B. The denial of a loan for personal residence repairs
Bacharach further argues that SunTrust's alleged FCRA violations resulted in the denial of an emergency loan for repairs on her personal residence sustained after Hurricane Isaac. For Bacharach to prevail on this claim, she must present evidence sufficient to raise a material fact question on the issue of whether the denial of home repair loans was proximately caused by SunTrust's alleged misreporting of Bacharach's payment history. See Wagner v. BellSouth Telecomm. Inc. , 520 Fed.Appx. 295, 298 (5th Cir. 2013) ; see also Crabill v. Trans Union, L.L.C. , 259 F.3d 662, 664 (7th Cir. 2001) ; Matise v. Trans Union Corp. , No. 3:96–CV–3353–D, 1998 WL 872511, at *7 (N.D. Tex. 1998). Bacharach points to no evidence that the denial of home loan repairs was actually caused by SunTrust's conduct. In fact, Bacharach's partial credit reports reveal that four different financial institutions aside from SunTrust reported receiving late payments from Bacharach. Thus, Bacharach has failed to raise a fact issue on an essential element of her claim (causation of damages).
C. Emotional distress
Bacharach also contends that she is entitled to emotional distress damages resulting from the stress and anxiety of “fighting SunTrust.” Even if we were to assume arguendo that Bacharach has pleaded sufficient facts to support liability under the FCRA as a predicate to emotional distress damages, she fails to create a material fact issue with respect to the existence of such damages. The FCRA permits “recovery for humiliation and mental distress and for injury to one's reputation and creditworthiness.” Sapia v. Regency Motors of Metairie, Inc. , 276 F.3d 747, 753 (5th Cir. 2002). However, a claim related to emotional distress requires a “degree of specificity” and “must be supported by evidence of genuine injury,” such as “the observations of others,” “corroborating testimony,” or “medical or psychological evidence.” Cousin v. Trans Union Corp. , 246 F.3d 359, 371 (5th Cir. 2001) ; see also Vadie v. Miss. State Univ. , 218 F.3d 365, 376 (5th Cir. 2000) (noting that to prove emotional distress, a plaintiff must show a “specific discernable injury to the [plaintiff's] emotional state, proven with evidence regarding the nature and extent of the harm” (citation omitted)).

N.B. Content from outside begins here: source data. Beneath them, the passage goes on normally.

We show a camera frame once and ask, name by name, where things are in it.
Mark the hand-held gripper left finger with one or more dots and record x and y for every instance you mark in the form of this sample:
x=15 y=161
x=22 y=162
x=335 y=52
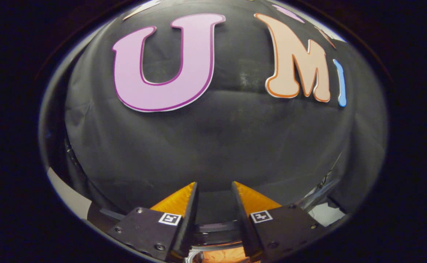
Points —
x=151 y=232

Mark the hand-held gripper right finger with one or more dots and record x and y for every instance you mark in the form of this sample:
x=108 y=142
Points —
x=286 y=230

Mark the grey washing machine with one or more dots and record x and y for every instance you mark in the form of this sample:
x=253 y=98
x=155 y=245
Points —
x=217 y=235

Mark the dark washing machine lid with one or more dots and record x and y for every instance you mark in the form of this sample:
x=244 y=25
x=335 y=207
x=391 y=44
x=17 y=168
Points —
x=215 y=206

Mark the orange polo shirt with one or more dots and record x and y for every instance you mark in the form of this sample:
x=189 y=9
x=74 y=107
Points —
x=222 y=255

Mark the black tripod stand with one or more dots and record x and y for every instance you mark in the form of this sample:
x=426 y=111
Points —
x=324 y=180

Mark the black backdrop cloth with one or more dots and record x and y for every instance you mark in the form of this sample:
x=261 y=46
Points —
x=217 y=138

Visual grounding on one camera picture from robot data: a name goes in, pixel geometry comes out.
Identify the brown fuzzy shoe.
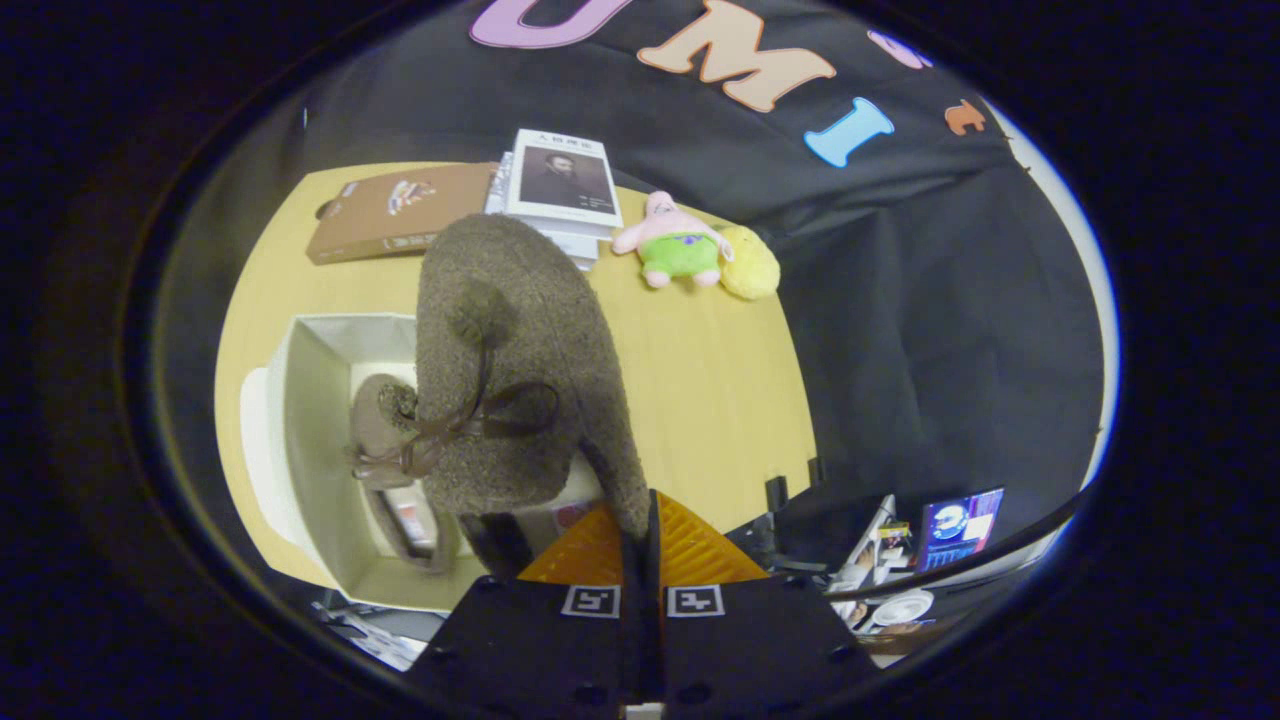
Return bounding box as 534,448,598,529
415,213,651,581
345,373,466,574

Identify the brown book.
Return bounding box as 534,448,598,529
306,163,501,266

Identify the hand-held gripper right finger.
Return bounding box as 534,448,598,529
650,490,881,716

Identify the blue lit screen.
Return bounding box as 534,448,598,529
915,488,1006,573

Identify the white round dish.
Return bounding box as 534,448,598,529
865,588,936,631

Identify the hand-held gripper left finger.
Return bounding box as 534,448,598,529
405,500,646,720

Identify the grey fabric storage box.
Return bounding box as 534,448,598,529
240,313,611,613

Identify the pink starfish plush toy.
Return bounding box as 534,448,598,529
612,190,734,291

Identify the yellow plush toy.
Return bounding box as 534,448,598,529
718,225,781,301

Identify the black backdrop cloth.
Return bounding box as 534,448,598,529
155,0,1106,601

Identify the pile of printed papers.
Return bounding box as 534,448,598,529
835,495,916,593

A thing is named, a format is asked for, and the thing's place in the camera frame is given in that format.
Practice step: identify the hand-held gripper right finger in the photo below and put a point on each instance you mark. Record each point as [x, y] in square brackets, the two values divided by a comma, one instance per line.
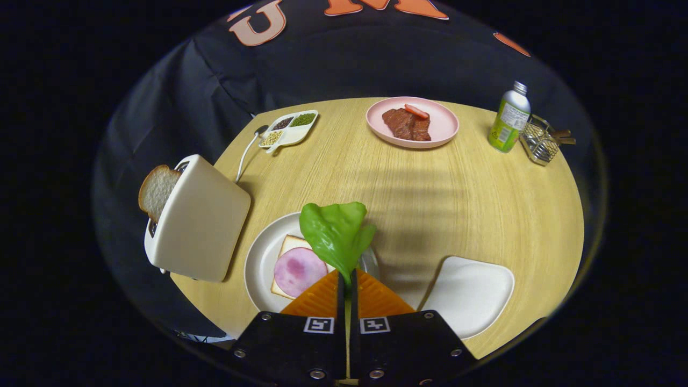
[355, 312]

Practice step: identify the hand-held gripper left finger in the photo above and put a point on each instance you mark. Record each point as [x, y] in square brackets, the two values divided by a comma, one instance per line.
[340, 309]

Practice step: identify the green lettuce leaf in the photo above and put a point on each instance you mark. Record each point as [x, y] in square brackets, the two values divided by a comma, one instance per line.
[336, 236]

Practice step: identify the toasted white bread slice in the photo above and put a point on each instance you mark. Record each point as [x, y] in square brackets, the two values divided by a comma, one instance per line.
[156, 191]

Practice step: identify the pink ham slice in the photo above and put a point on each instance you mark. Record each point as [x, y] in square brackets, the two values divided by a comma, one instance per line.
[298, 271]

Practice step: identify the square white bread slice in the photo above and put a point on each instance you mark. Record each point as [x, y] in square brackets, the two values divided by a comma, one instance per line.
[290, 244]

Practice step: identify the white round plate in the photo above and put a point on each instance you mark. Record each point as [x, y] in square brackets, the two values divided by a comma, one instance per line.
[260, 263]

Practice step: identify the white rounded square plate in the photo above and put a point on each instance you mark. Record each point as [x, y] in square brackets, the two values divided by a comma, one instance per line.
[473, 295]

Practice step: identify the cream white toaster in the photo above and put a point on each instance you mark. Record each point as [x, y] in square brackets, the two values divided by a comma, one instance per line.
[201, 226]

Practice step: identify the white divided condiment dish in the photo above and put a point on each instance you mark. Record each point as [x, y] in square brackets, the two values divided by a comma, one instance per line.
[293, 137]

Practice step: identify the yellow beans pile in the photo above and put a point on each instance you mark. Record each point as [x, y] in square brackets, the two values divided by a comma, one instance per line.
[271, 138]

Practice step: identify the brown cooked meat slices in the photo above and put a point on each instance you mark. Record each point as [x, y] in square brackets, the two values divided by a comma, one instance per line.
[403, 126]

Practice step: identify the green beans pile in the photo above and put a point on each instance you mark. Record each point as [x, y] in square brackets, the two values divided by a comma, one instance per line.
[303, 119]

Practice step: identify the dark beans pile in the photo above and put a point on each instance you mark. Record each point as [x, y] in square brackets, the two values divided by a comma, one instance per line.
[282, 123]

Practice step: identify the pink round plate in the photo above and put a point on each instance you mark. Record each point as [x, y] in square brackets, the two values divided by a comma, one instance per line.
[443, 126]

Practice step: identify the red sausage piece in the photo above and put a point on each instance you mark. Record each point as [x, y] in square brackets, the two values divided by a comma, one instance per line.
[416, 111]

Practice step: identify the green label metal bottle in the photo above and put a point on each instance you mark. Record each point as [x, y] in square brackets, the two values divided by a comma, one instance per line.
[508, 123]

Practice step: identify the brown wooden sticks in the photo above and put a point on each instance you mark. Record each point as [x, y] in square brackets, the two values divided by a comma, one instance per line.
[563, 138]

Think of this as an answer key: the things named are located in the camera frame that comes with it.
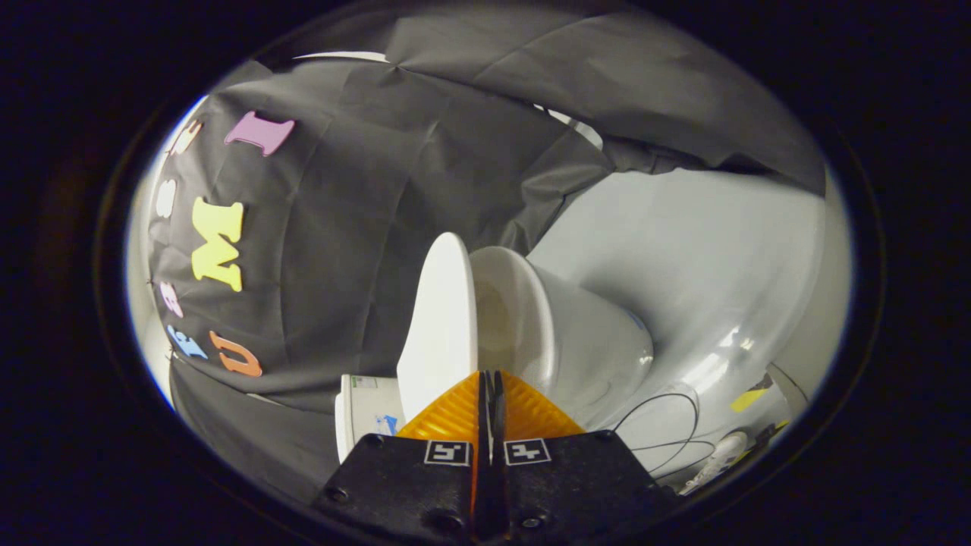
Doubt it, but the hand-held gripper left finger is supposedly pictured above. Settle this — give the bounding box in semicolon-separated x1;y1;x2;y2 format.
311;370;486;543

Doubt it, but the black backdrop cloth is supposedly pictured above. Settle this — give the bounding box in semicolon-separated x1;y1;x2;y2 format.
144;8;828;503

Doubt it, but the white toilet bowl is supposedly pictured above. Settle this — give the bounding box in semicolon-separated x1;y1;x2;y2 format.
469;246;655;427

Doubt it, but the white toilet lid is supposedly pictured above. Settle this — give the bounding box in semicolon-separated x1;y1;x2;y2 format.
396;232;480;422

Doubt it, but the yellow tape strip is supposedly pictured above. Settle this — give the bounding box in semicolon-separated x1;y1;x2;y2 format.
730;388;771;414

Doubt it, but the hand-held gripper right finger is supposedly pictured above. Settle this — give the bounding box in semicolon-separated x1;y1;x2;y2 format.
489;370;683;543

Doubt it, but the white toilet tank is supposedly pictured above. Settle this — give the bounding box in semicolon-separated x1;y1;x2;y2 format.
335;374;407;463

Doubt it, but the thin black cable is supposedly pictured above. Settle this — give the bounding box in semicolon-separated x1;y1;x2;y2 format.
613;392;759;479

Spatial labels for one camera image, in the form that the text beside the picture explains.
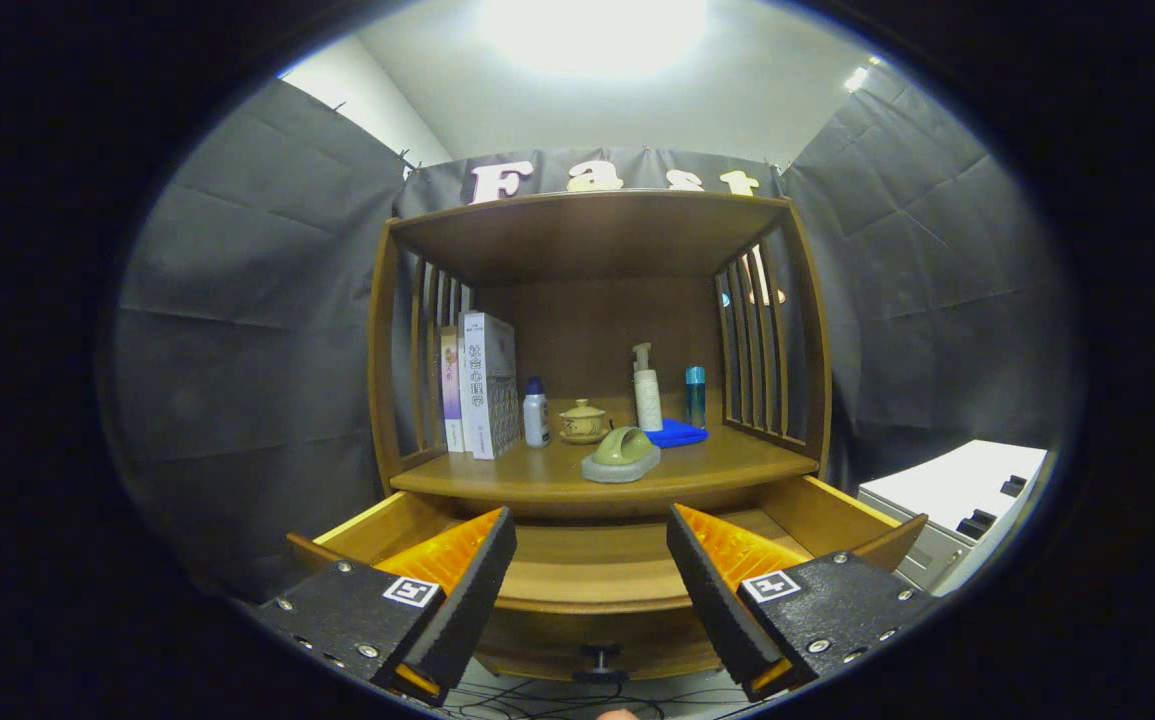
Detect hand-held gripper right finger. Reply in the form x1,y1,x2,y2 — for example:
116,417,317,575
667,503,938,698

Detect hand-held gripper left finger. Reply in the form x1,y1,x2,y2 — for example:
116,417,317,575
252,505,518,706

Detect brown wooden drawer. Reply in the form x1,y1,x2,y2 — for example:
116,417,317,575
285,475,930,683

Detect black round drawer knob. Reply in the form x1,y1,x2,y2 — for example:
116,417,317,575
574,643,630,686

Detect green scrub brush grey pad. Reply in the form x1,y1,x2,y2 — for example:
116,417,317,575
580,427,662,484

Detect brown wooden countertop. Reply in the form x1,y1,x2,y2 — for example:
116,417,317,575
389,420,820,504

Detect white drawer unit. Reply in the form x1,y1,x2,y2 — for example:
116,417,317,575
857,440,1048,598

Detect brown wooden cabinet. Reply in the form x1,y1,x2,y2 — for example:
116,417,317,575
367,190,833,681

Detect blue folded cloth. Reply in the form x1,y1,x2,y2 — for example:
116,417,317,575
645,418,710,449

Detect white bottle with blue cap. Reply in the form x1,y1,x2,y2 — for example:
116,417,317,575
523,376,551,448

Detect white pump bottle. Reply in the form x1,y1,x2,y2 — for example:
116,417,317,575
632,342,664,433

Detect thick white book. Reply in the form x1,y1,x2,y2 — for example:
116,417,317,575
459,311,522,461

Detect yellow lidded ceramic teacup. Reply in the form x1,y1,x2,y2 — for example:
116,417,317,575
558,399,610,445

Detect thin purple book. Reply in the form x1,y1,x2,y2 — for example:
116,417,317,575
439,325,466,453

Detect large ceiling light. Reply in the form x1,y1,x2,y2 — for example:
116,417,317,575
482,0,713,76

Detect black floor cables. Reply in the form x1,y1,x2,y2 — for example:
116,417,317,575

We have previously held that a plaintiff's testimony that he or she was “upset,” “hurt,” “angry,” “paranoid,” or “frustrated” was insufficient to support an award of actual damages for emotional distress. Cousin , 246 F.3d at 371. Here, the only evidence of emotional distress that Bacharach points to is her own vague and conclusory deposition testimony, where she stated that she was a “complete wreck,” and that, while unable to “recall exactly,” she had seen a number of medical professionals due to her “anxiety and stress.” This uncorroborated testimony lacks specificity and fails to show the nature and extent of the actual emotional harm; it does not satisfy the standards set in our precedents. As such, this testimony does not raise a material fact issue sufficient to overcome summary judgment as to the claim of emotional distress. Id. (vacating jury award for emotional distress in a FCRA case).
AFFIRMED.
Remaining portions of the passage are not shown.